Kapitel 38
Sam
Grace und ich wurden zurück nach Downtown gebracht, wo wir von ein paar netten Polizisten vom LAPD empfangen wurden. Grace trottete völlig gelassen von einem zum Nächsten, ließ sich begrüßen und gähnte dabei, als wäre ihr das alles vollkommen egal.
Oder es kommt nicht das erste Mal vor... dachte ich. Alles in allem merkte man ihr jedoch deutlich an, dass sie ihre alte Stelle vermisst hatte.
„Grace?", fragte ich. Sie drehte ihren Kopf und blinzelte.
„Was ist denn los, Sam?"
„Warum bist du uns gefolgt, wenn du doch eigentlich gerne hier bist?"
„Weil du in Gefahr warst! Sakura, sie..."

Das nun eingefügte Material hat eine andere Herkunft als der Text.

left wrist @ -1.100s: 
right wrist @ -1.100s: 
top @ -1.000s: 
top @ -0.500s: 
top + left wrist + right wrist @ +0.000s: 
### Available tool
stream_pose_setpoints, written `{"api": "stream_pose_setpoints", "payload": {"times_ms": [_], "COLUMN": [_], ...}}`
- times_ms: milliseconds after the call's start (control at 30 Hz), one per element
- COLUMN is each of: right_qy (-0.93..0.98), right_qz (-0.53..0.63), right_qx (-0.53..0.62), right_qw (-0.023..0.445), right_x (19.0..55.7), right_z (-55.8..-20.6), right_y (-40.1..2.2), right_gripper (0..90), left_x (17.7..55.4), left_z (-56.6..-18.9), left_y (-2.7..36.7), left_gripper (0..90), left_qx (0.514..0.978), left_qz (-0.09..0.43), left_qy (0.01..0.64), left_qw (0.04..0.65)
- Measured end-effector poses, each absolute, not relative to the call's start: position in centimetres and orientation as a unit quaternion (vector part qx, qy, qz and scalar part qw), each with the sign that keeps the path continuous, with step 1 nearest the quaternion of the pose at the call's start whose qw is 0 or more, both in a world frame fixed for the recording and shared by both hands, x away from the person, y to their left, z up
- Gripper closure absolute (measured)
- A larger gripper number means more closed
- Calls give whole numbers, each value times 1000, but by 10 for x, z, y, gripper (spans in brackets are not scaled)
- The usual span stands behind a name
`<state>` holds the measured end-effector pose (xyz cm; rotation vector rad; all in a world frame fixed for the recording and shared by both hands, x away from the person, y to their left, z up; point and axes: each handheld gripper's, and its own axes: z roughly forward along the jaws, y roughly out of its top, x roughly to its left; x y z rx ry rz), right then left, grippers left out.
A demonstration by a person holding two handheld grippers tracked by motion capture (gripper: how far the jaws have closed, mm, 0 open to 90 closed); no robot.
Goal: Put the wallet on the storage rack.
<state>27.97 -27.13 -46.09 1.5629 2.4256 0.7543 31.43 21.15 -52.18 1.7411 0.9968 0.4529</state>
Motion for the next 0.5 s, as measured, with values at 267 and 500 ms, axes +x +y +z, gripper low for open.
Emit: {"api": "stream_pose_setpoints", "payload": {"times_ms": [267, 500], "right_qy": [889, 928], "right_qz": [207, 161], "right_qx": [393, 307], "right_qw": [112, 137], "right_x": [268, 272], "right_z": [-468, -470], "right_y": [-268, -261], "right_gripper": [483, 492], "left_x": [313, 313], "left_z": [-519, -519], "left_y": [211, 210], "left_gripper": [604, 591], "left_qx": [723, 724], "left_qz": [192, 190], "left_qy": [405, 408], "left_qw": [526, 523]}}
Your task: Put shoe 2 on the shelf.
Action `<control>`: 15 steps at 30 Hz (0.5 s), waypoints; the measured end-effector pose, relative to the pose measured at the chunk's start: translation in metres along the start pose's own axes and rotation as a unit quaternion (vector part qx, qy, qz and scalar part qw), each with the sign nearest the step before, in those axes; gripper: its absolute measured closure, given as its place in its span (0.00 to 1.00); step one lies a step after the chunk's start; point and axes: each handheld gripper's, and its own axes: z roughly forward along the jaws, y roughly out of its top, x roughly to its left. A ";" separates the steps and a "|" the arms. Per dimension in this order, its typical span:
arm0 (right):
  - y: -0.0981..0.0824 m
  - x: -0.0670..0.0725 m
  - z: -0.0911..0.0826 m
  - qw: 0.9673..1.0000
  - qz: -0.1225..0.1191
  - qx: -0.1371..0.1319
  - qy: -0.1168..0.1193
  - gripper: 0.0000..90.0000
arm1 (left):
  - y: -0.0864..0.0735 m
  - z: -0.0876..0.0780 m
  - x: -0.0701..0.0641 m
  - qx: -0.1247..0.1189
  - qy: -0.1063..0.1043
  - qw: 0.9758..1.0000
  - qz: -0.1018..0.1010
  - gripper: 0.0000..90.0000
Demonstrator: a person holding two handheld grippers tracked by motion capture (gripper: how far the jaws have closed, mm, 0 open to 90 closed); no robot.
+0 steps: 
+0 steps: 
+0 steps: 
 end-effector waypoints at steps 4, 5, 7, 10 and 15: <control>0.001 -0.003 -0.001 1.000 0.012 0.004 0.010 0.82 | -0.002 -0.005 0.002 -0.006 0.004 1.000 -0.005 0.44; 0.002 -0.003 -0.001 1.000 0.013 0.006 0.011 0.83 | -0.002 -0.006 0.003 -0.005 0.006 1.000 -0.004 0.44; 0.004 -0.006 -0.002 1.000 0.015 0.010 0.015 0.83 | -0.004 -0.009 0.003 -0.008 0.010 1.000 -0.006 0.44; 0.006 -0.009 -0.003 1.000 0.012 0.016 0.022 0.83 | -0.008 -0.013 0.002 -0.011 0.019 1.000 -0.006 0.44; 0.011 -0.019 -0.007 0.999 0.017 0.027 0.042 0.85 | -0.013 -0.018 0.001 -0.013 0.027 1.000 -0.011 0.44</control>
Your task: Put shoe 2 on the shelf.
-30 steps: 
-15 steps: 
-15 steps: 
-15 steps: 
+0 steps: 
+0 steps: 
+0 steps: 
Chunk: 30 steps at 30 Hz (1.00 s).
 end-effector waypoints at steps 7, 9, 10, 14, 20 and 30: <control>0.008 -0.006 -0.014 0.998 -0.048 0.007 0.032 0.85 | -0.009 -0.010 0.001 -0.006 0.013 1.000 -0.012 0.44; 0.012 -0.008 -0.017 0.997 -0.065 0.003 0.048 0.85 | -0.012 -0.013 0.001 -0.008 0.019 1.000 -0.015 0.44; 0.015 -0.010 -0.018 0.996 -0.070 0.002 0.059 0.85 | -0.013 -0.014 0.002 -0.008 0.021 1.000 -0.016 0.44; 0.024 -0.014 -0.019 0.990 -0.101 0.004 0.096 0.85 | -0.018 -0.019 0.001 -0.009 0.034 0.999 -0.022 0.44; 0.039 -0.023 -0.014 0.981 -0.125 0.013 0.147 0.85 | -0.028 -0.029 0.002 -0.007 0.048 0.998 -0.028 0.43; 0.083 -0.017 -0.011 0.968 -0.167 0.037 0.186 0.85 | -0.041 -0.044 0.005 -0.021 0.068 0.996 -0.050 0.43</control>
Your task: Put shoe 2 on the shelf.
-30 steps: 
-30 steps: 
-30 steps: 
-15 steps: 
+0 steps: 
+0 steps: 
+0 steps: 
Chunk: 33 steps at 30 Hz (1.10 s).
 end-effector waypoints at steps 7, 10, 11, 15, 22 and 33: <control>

„Grace!", ein Mann in Polizeiuniform stand im Gang und hob die Hände zur Decke. Grace brach mitten im Satz ab, sprang auf und rannte schwanzwedelnd zu ihrem Herrn. Mir wurde das alles zu blöd. Ich wurde von einem blonden Lockenkopf übernommen, der sehr freundlich aussah, aber so roch, als wäre ihm kürzlich etwas verbrannt. Er brachte mich in ein Zimmer, das abgedunkelt war und in dem man Stimmen hören konnte, dann roch ich IHN...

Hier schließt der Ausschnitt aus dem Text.